Collection entries:
════════════════

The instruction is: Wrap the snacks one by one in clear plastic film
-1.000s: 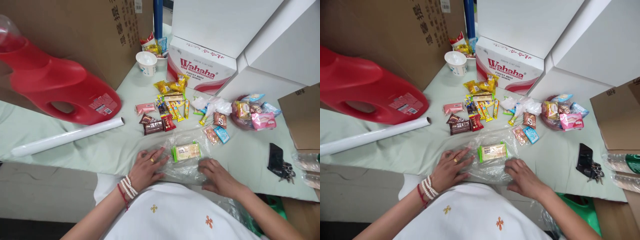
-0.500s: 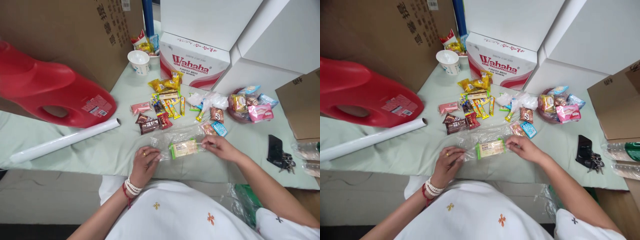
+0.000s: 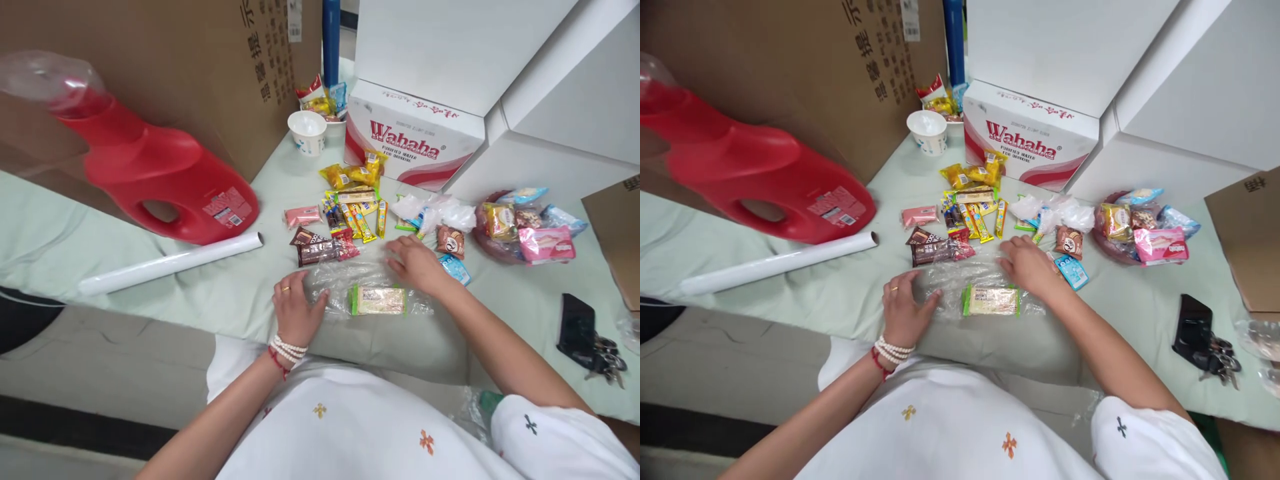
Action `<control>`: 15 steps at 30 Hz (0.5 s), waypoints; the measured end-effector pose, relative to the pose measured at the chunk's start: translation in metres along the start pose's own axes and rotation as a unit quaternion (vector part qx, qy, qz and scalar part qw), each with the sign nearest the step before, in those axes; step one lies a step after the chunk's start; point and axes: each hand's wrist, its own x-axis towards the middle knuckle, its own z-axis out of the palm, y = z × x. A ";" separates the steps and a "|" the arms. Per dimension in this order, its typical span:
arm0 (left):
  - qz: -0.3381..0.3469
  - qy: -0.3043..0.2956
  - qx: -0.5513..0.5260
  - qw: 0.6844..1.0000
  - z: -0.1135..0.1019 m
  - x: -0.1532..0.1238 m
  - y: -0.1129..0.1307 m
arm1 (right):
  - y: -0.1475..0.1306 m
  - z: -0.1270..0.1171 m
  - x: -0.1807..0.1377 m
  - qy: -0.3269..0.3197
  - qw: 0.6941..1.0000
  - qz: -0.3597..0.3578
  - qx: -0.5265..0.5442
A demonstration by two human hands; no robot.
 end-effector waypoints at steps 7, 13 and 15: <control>-0.048 -0.076 0.000 0.996 0.003 0.012 0.014 | -0.023 0.007 0.045 -0.085 0.994 0.014 0.065; -0.063 -0.135 0.013 0.989 0.001 0.019 0.016 | -0.040 -0.015 -0.005 -0.100 0.966 -0.208 0.115; -0.056 -0.139 0.013 0.989 0.001 0.019 0.015 | -0.048 -0.010 -0.030 -0.109 0.966 -0.232 0.032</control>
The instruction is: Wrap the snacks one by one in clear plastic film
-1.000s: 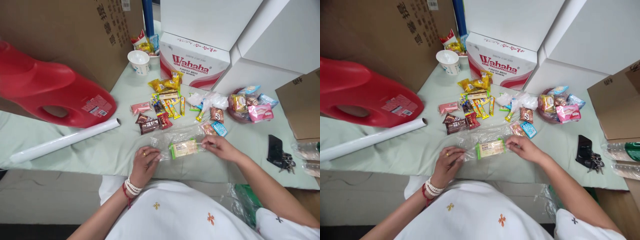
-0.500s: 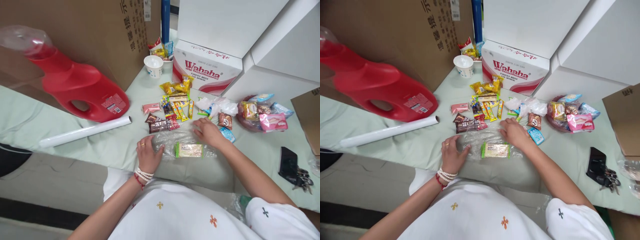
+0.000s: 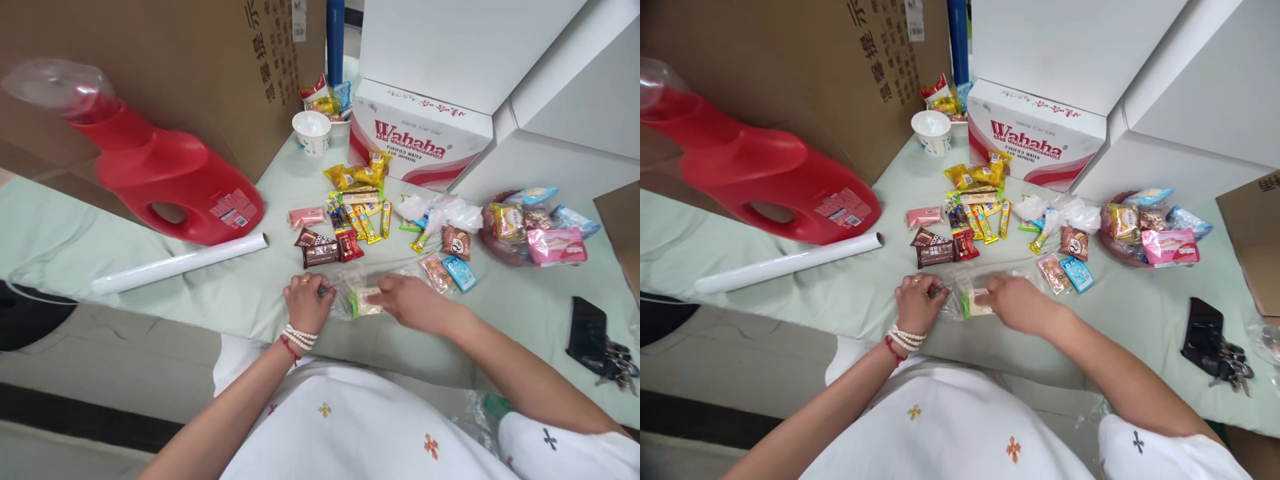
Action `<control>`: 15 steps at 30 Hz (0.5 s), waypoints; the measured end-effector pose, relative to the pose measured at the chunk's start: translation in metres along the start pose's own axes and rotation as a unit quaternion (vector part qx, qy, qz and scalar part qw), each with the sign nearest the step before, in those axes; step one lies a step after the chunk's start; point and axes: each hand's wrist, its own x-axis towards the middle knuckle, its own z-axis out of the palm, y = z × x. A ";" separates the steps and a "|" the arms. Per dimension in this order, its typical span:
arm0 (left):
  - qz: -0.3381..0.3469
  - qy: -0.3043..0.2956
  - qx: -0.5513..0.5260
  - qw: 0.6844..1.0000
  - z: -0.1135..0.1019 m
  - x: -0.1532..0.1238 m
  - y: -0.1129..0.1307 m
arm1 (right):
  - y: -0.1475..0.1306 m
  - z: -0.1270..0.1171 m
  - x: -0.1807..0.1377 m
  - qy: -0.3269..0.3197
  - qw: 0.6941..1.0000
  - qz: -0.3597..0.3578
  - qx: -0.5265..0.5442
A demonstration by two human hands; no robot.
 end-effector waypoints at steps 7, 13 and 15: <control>0.123 -0.024 -0.152 0.980 -0.007 -0.004 -0.027 | -0.017 0.053 -0.032 0.029 0.996 0.031 -0.080; 0.269 -0.114 -0.160 0.943 -0.019 -0.004 -0.023 | -0.020 0.065 -0.032 0.083 0.992 0.054 -0.075; 0.288 -0.134 -0.156 0.935 -0.021 0.000 -0.014 | -0.021 0.068 -0.033 0.087 0.992 0.061 -0.068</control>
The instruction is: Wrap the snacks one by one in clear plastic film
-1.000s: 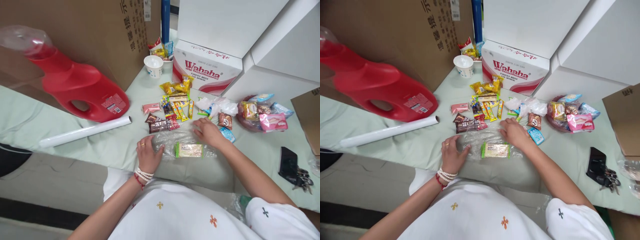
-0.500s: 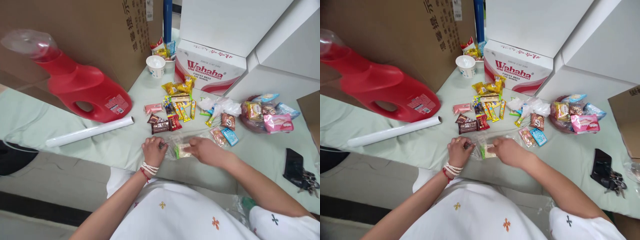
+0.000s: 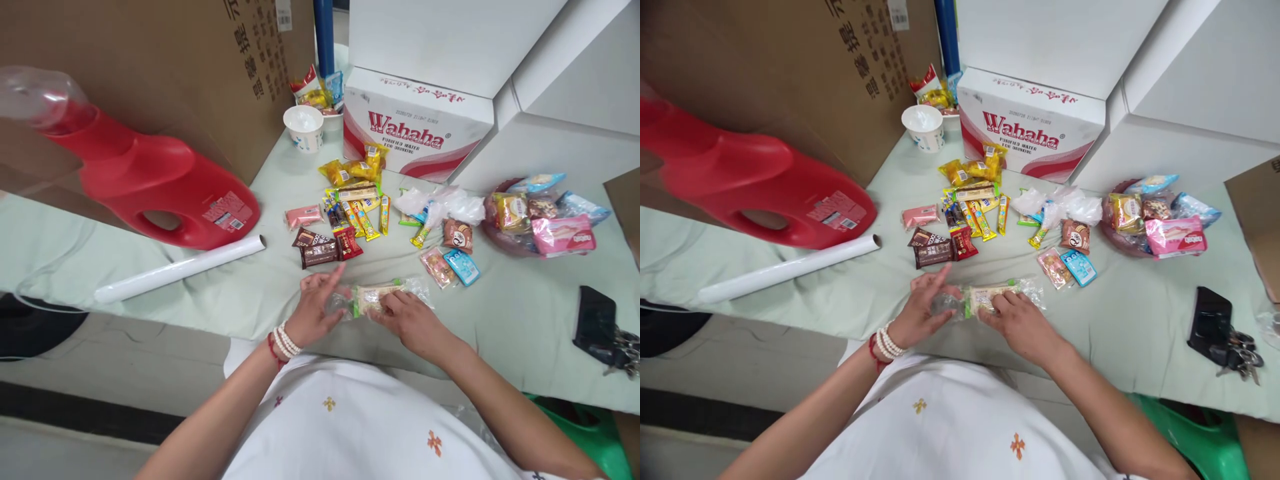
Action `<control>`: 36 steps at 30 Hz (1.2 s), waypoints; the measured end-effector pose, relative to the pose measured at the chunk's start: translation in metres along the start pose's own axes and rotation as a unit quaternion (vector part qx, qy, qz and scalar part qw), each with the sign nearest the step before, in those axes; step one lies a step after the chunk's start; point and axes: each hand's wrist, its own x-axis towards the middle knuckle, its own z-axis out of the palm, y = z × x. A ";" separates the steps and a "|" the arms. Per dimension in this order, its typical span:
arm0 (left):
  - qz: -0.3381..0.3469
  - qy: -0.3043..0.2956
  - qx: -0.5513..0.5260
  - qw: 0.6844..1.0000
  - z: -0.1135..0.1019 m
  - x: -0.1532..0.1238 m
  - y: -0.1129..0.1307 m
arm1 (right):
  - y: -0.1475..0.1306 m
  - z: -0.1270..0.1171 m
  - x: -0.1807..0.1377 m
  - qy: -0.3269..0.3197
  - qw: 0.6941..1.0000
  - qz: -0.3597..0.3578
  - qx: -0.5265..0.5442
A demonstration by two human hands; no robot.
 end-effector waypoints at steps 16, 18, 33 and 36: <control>-0.199 0.215 0.080 0.953 0.007 -0.001 0.009 | -0.012 0.017 -0.011 0.080 0.990 0.089 0.074; -0.219 0.138 0.137 0.956 0.013 0.010 0.018 | -0.014 0.018 -0.011 0.081 0.990 0.091 0.076; -0.190 -0.048 -0.198 0.960 0.013 0.035 0.074 | -0.012 0.034 -0.022 0.205 0.943 0.178 0.194; -0.134 -0.094 0.072 0.984 0.022 0.045 0.075 | -0.008 0.030 -0.025 0.223 0.924 0.184 0.252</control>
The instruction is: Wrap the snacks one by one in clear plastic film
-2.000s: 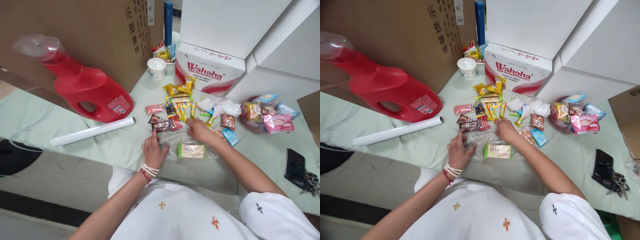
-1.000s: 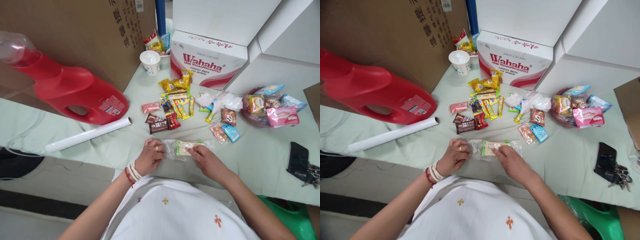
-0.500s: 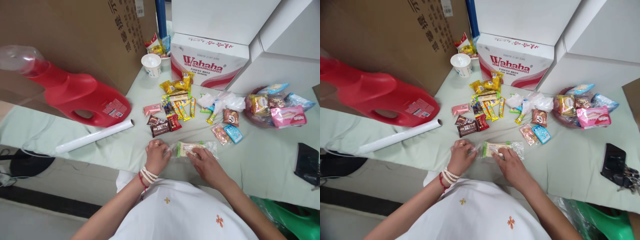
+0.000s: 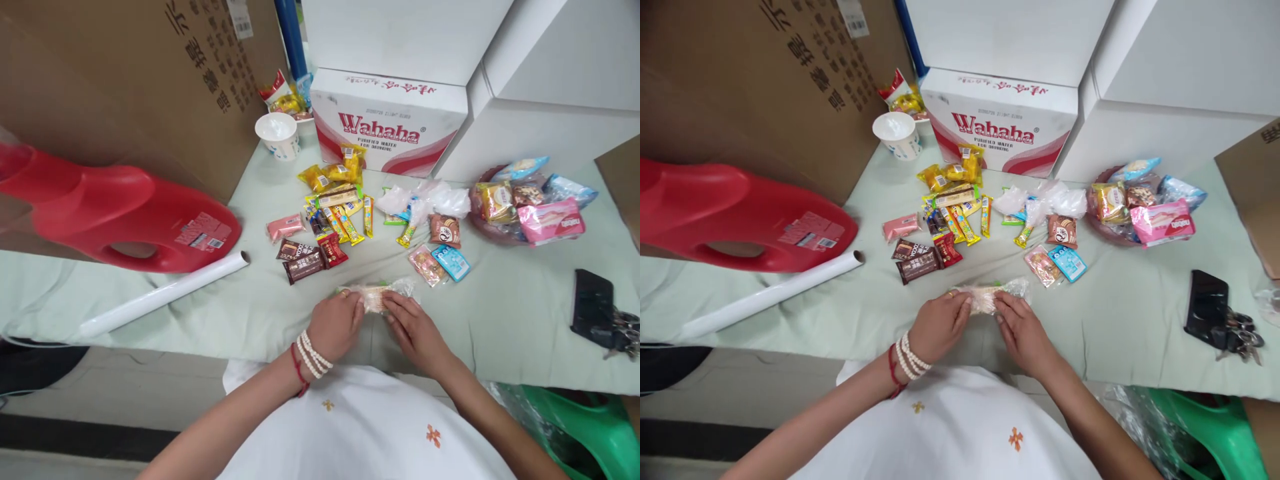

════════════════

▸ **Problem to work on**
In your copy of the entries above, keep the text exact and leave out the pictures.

▸ **Task solution**
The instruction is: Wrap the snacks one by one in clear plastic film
-1.000s: 
-0.500s: 
+0.000s: 
Action `<control>`: 15 steps at 30 Hz (0.5 s), waypoints; the measured end-effector pose, relative to the pose measured at the chunk's start: translation in metres along the start pose's own axes and rotation as a unit quaternion (vector part qx, qy, qz and scalar part qw), each with the sign nearest the step before, in those axes; step one lies a step after the chunk's start; point and axes: each hand's wrist, its own x-axis towards the middle knuckle, its own z-axis out of the palm, y = z × x. A ";" separates the steps and a "|" the arms. Per dimension in this order, its typical span:
arm0 (left):
  - qz: -0.3381..0.3469
  - qy: -0.3043..0.2956
  - qx: -0.5513..0.5260
  - qw: 0.6844..1.0000
  - z: -0.1135..0.1019 m
  - x: -0.1532..0.1238 m
  - y: -0.1129..0.1307 m
arm1 (right):
  - y: -0.1475..0.1306 m
  - z: -0.1270..0.1171 m
  - x: -0.1807..0.1377 m
  - qy: -0.3269..0.3197
  - qw: 0.6941..1.0000
  - qz: -0.3597..0.3578
  - qx: -0.5265..0.5442
A demonstration by two human hands; no robot.
 end-effector waypoints at steps 7, 13 and 15: <control>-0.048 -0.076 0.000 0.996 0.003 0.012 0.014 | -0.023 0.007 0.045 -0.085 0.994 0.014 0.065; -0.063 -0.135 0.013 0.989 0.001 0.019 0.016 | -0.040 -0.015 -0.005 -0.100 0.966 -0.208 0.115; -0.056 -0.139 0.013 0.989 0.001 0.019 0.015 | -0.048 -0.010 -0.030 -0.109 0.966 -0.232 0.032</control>
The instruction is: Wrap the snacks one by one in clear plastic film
-1.000s: 
-0.500s: 
+0.000s: 
Action `<control>`: 15 steps at 30 Hz (0.5 s), waypoints; the measured end-effector pose, relative to the pose measured at the chunk's start: translation in metres along the start pose's own axes and rotation as a unit quaternion (vector part qx, qy, qz and scalar part qw), each with the sign nearest the step before, in those axes; step one lies a step after the chunk's start; point and axes: each hand's wrist, its own x-axis towards the middle knuckle, its own z-axis out of the palm, y = z × x. A ";" separates the steps and a "|" the arms. Per dimension in this order, its typical span:
arm0 (left):
  - qz: -0.3381..0.3469
  - qy: -0.3043..0.2956
  - qx: -0.5513..0.5260
  - qw: 0.6844..1.0000
  - z: -0.1135..0.1019 m
  - x: -0.1532..0.1238 m
  - y: -0.1129..0.1307 m
arm1 (right):
  - y: -0.1475..0.1306 m
  - z: -0.1270..0.1171 m
  - x: -0.1807..0.1377 m
  - qy: -0.3269..0.3197
  - qw: 0.6941..1.0000
  - qz: -0.3597..0.3578
  - qx: -0.5265..0.5442
A demonstration by two human hands; no robot.
 end-effector waypoints at steps 7, 13 and 15: <control>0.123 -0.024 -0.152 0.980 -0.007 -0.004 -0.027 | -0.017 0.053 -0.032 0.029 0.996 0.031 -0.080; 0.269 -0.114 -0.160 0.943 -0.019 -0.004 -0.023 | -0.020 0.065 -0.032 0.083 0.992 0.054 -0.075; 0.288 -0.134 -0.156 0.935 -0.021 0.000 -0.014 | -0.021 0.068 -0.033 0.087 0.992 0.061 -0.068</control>
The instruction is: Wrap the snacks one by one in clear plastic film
-1.000s: 
-0.500s: 
+0.000s: 
Action `<control>`: 36 steps at 30 Hz (1.2 s), waypoints; the measured end-effector pose, relative to the pose measured at the chunk's start: translation in metres along the start pose's own axes and rotation as a unit quaternion (vector part qx, qy, qz and scalar part qw), each with the sign nearest the step before, in those axes; step one lies a step after the chunk's start; point and axes: each hand's wrist, its own x-axis towards the middle knuckle, its own z-axis out of the palm, y = z × x. A ";" separates the steps and a "|" the arms. Per dimension in this order, its typical span:
arm0 (left):
  - qz: -0.3381..0.3469
  - qy: -0.3043..0.2956
  - qx: -0.5513..0.5260
  - qw: 0.6844..1.0000
  - z: -0.1135..0.1019 m
  - x: -0.1532..0.1238 m
  - y: -0.1129..0.1307 m
arm1 (right):
  - y: -0.1475..0.1306 m
  - z: -0.1270..0.1171 m
  - x: -0.1807..0.1377 m
  - qy: -0.3269..0.3197
  - qw: 0.6941..1.0000
  - qz: -0.3597..0.3578
  - qx: -0.5265..0.5442
A demonstration by two human hands; no robot.
 end-effector waypoints at steps 16, 18, 33 and 36: <control>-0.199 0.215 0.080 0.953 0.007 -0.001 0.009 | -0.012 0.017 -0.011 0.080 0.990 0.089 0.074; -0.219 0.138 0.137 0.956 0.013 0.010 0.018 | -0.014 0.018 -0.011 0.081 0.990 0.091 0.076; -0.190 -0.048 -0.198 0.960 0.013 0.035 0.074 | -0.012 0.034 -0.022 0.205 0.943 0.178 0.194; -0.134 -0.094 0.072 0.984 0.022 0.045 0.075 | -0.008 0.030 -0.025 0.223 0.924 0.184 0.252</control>
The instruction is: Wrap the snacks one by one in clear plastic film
-2.000s: 
-1.000s: 
-0.500s: 
+0.000s: 

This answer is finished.